True love is _____.  Have you seen these posts on Facebook?  It’s usually some fancy text on a cute background image?  May be they actually bothered to cite a source that no one recognizes and yet no one bothers to look  it up?  I have seen a few handfuls, and I have never fully agreed with the text.  Some of them are downright absurd- and no, not just the tongue-in-cheek ones.  I acknowledge that ‘true love’ is a romantic term, and so I see why people will fall for lovey-dovey explanations that tug on their heart strings, especially when the background image is of two attractive people kissing and holding hands.  Love is a very real and systematic thing, though, and you can’t just define it with whimsical proverbs.  All too many people define love by what they want.  ‘I want a cute guy to pamper me, so true love must involve me getting pampered.’  ‘I make a lot of mistakes, and I don’t plan on changing, so true love must be accepting all of one’s flaws and never retaliating when I wrong you.’  The worst is the trap of love requiring that we accept others exactly the way that they are- wait.  But otherwise, aren’t you just in love with certain parts of them?  You are either not loving them in their entirety or are loving an ideal of them?  Isn’t it crazy to love a fantasy clone of a person, pretending that that is who they really are?  Yes and no.  It is not beneficial to pretend that some one is different from their real selves, but it is perfectly healthy to fall in love with a person’s potential, and it is downright silly not to.  After all, people often change, and should always be growing and bettering their selves.  If you get so fixated on the way a person is now, you might be horribly disappointed when they develop in to a better person, even though they are better.  The more likely problem there is that, in loving some one exactly the way that they are, you are saying that they they make for a wonderful stagnant person.

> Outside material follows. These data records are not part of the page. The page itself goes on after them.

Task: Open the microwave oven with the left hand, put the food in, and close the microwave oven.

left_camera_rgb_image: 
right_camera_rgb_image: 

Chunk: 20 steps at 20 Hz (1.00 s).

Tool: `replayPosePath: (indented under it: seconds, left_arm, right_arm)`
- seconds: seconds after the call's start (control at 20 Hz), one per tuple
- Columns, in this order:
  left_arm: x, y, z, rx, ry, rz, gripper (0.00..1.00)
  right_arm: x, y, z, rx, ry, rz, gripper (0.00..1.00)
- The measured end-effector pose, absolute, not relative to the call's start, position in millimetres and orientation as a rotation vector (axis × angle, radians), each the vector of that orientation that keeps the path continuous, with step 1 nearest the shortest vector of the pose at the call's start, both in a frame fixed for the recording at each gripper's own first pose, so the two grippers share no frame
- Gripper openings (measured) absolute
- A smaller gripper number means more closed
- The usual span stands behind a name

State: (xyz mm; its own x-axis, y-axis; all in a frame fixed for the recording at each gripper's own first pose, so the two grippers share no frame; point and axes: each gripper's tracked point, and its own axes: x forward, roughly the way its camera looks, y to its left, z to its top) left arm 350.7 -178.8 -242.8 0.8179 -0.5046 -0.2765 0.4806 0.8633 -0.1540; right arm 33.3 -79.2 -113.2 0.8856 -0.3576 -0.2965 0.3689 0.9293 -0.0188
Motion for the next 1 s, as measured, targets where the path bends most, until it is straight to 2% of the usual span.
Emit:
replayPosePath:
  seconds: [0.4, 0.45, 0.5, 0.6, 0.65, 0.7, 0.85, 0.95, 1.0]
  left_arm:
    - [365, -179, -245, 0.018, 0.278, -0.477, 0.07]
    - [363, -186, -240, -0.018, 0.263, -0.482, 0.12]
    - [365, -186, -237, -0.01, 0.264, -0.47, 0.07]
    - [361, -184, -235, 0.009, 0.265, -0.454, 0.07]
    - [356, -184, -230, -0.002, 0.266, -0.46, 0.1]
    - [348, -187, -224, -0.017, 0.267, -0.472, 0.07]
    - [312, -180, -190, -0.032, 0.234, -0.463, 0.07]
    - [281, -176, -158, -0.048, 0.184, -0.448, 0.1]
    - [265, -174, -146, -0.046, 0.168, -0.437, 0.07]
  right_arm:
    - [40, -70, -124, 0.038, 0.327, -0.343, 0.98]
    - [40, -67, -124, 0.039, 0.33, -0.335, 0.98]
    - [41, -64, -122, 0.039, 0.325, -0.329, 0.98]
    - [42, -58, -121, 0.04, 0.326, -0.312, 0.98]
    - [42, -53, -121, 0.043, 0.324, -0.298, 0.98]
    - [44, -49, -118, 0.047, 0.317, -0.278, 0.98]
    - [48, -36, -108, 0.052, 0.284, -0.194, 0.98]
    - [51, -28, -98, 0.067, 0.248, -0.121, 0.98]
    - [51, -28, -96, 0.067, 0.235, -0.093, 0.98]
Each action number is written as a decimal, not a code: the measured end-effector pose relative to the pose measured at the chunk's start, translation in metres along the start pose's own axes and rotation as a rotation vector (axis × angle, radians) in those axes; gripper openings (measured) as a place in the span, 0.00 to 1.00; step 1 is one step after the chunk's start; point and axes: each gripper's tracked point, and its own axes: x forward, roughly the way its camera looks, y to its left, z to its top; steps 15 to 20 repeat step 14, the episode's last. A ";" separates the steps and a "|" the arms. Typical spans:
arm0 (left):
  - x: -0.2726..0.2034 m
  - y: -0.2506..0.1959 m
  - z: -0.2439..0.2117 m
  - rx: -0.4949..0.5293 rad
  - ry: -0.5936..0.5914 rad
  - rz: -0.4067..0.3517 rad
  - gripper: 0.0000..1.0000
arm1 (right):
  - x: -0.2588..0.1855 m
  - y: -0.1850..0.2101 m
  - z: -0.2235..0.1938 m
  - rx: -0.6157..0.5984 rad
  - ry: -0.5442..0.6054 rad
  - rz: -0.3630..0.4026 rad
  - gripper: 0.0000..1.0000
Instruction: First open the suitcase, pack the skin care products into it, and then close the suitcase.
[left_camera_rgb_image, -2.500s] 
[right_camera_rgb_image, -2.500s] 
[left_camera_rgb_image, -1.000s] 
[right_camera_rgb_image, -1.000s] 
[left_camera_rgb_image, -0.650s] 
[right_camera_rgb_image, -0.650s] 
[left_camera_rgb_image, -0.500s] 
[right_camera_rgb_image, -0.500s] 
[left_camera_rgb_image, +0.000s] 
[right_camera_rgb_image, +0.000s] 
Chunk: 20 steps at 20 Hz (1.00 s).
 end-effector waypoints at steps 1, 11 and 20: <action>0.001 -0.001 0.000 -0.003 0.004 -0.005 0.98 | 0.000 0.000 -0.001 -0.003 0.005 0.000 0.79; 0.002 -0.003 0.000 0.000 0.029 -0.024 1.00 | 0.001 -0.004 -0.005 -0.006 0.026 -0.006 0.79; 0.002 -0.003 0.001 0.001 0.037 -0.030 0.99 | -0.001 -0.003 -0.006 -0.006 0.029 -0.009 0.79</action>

If you love some one with a horrible addiction, it is perfectly all right to love them under the expectation that they will eventually kick the habit.  If they give up on kicking said habit, they can not truthfully tell you that you never really loved them, if you choose to leave them.  All love is conditional.  If it was not, every one would love every one else no matter who they were or what they did.  Love would be meaningless, if there was no means of earning or losing it.  Sure.  Some people’s qualifications for falling in love and expectations for keeping it are silly, and ‘you failed your potential to be a billionaire’ is a petty argument.  You can say ‘growing in to a man rich with currency’, but that does not make it actual personal growth.  Who wants to fall in love with a stagnant personality, a static character?  Shouldn’t ‘dynamic character’ be one of the basic conditions of our love interest?  A powerful ability to learn?

Here I am talking about wants again, what we want from the other person.  That is an other tricky issue.  On the one hand we enjoy certain kinds of attention from others.  On the other hand to expect them to prioritize your wants above every thing else in their life is absurd.  ‘I want so-and-so to give me affections’ is not even close to a sign of loving them.  Love is about giving, not about receiving.  Yeah, yeah.  We’ve heard all of that generic crap before.  The key here is that we love in our own ways.  I do not need to love a person in the way that they want me to in order to be considered as feeling strong love for that person.  How I love is more personal to me than it is to that person, and it is not conditional of them loving me in return in any way.  That may be what the old wise men from ancient times meant when they were talking about unconditional love, before the idea was bastardized.   Love works better when you are able to think more about what you can do for them on your own terms and how their life is progressing and less about what they are not doing for you and how they are holding you back.